非開示希望申出とは、離婚等の調停手続きにおいて、離婚調停申立書や家事調停事件の記録やそれらに記載された情報について、相手方に開示しないよう希望する旨、裁判所に申し出ることです。
解説
1 非開示希望申出とは
家事調停申立書や家事調停事件の記録(家事調停において当事者から提出された書類や裁判所が作成した書類など)には、当事者の氏名、生年月日、本籍や住所、勤務先などの個人情報が多く記載されています。
家事調停事件は、非公開手続きであり、事件に利害関係のない方は、これらの記録を閲覧(見る)・謄写(コピー)することができません。
しかし、離婚調停などの家事調停の申立書は、原則として、相手方に送付されます(家事手続法256条第1項)。

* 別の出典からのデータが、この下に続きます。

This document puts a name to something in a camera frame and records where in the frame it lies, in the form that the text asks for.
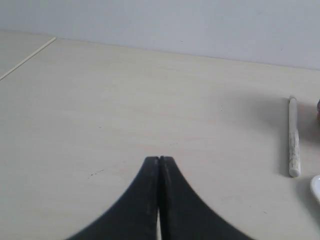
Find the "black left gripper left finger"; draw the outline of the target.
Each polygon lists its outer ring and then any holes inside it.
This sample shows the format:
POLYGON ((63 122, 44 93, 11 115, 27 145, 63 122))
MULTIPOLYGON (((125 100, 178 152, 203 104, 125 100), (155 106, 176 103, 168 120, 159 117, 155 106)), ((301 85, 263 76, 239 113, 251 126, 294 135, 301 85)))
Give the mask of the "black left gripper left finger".
POLYGON ((156 240, 159 158, 148 156, 123 195, 71 240, 156 240))

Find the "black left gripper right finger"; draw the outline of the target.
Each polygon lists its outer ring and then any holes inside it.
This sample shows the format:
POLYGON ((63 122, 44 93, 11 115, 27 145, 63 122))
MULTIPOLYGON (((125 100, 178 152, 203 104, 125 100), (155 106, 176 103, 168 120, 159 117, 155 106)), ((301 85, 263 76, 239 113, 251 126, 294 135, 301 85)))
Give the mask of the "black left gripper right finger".
POLYGON ((249 240, 192 189, 173 157, 159 158, 158 208, 163 240, 249 240))

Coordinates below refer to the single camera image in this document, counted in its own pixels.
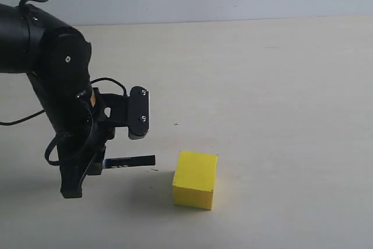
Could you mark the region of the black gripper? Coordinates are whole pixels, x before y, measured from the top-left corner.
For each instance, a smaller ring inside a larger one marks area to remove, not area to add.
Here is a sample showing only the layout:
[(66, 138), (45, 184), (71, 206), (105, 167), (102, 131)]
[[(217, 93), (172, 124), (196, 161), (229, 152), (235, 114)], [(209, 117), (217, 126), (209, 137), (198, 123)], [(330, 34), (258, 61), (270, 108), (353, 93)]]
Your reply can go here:
[(86, 176), (99, 176), (103, 170), (105, 143), (115, 136), (116, 127), (128, 125), (128, 96), (101, 94), (97, 87), (75, 96), (74, 104), (83, 113), (80, 124), (57, 133), (57, 151), (64, 198), (81, 198)]

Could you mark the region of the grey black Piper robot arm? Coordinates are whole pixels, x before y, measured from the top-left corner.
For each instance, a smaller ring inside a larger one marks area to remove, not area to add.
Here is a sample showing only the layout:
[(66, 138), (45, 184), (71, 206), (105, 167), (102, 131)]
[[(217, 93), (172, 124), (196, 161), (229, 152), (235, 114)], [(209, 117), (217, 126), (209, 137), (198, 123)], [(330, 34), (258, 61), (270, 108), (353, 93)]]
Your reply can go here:
[(81, 32), (32, 5), (1, 6), (1, 72), (24, 73), (55, 136), (45, 150), (57, 151), (61, 194), (80, 198), (86, 176), (103, 170), (106, 142), (128, 127), (131, 92), (102, 94), (92, 86), (92, 47)]

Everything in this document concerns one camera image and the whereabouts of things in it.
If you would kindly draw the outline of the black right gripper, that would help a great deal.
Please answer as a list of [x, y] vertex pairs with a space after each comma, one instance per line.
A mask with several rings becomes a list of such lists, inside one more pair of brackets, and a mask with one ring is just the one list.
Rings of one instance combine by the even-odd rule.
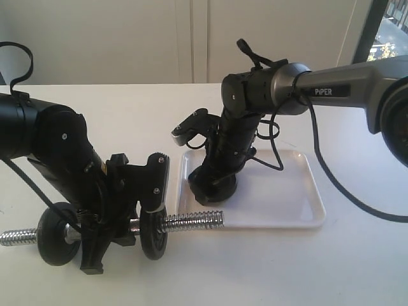
[[220, 122], [210, 138], [204, 161], [192, 173], [215, 179], [237, 175], [246, 163], [256, 128], [257, 122], [251, 120]]

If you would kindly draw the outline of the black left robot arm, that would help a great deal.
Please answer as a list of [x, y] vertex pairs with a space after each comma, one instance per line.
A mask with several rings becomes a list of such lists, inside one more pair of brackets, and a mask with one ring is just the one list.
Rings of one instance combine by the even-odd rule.
[[104, 161], [87, 136], [83, 115], [72, 108], [32, 99], [24, 93], [1, 95], [1, 159], [25, 157], [63, 196], [47, 202], [37, 229], [39, 253], [62, 266], [82, 253], [81, 270], [103, 273], [111, 243], [133, 245], [128, 224], [134, 208], [124, 176], [127, 159]]

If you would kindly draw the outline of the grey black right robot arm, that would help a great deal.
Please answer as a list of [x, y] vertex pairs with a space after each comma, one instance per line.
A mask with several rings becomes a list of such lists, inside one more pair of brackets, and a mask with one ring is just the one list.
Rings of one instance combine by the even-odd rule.
[[195, 199], [227, 200], [237, 174], [253, 157], [256, 130], [267, 115], [300, 115], [309, 106], [361, 108], [368, 130], [380, 133], [407, 163], [407, 57], [404, 55], [312, 71], [287, 61], [230, 74], [221, 84], [222, 113], [207, 138], [206, 156], [188, 178]]

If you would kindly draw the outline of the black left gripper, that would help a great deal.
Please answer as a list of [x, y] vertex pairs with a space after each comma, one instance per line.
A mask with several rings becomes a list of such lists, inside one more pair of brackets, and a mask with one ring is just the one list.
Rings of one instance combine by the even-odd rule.
[[80, 270], [87, 275], [103, 274], [103, 256], [110, 242], [133, 246], [134, 233], [129, 223], [120, 225], [114, 237], [106, 227], [129, 212], [127, 179], [122, 170], [129, 167], [125, 154], [112, 154], [103, 161], [98, 154], [76, 157], [76, 212], [83, 227]]

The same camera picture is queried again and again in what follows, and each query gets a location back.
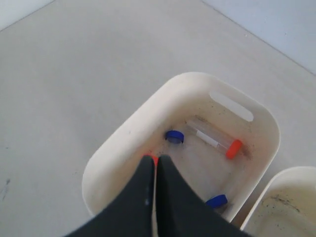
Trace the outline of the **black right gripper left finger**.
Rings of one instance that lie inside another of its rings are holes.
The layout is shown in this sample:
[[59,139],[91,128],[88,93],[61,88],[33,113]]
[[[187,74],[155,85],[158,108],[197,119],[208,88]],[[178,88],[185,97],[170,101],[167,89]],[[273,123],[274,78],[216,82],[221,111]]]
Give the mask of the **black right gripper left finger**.
[[69,237],[151,237],[155,165],[142,157],[118,196]]

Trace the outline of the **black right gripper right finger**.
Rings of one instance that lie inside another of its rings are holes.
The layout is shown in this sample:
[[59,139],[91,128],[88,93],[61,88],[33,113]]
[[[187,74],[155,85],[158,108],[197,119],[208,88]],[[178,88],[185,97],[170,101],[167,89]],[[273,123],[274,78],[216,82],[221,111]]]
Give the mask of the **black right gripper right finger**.
[[207,206],[168,155],[158,158],[156,217],[160,237],[248,237]]

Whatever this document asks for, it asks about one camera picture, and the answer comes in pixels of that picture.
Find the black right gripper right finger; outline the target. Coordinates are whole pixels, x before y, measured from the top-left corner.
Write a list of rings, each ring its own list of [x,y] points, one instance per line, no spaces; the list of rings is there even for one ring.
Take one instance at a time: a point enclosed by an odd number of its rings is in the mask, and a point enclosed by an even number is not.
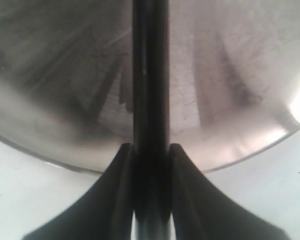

また、当事者や利害関係人は、家庭裁判所の許可を得ることにより、申立書を含めた家事調停事件の記録を閲覧・謄写ができます(同法254条第1項)。
家事調停事件の事案によっては、事件の当事者や利害関係人に対しても、住所や勤務先などを知られたくないというケースがあります。
このような場合、家事調停申立書を例外的に相手方に送付しないよう希望を申出で、また、家事調停事件の記録を閲覧・謄写させないよう希望を申し出ることができます。
このような申出のことを非開示希望申出といいます。
2 非開示希望申出の機能
家事調停では、手続きの円滑な進行を妨げるおそれがあるときは、調停申立書は相手方に送付されませんし、家事調停事件の記録の閲覧・謄写には、前述のとおり、家庭裁判所の許可が必要です。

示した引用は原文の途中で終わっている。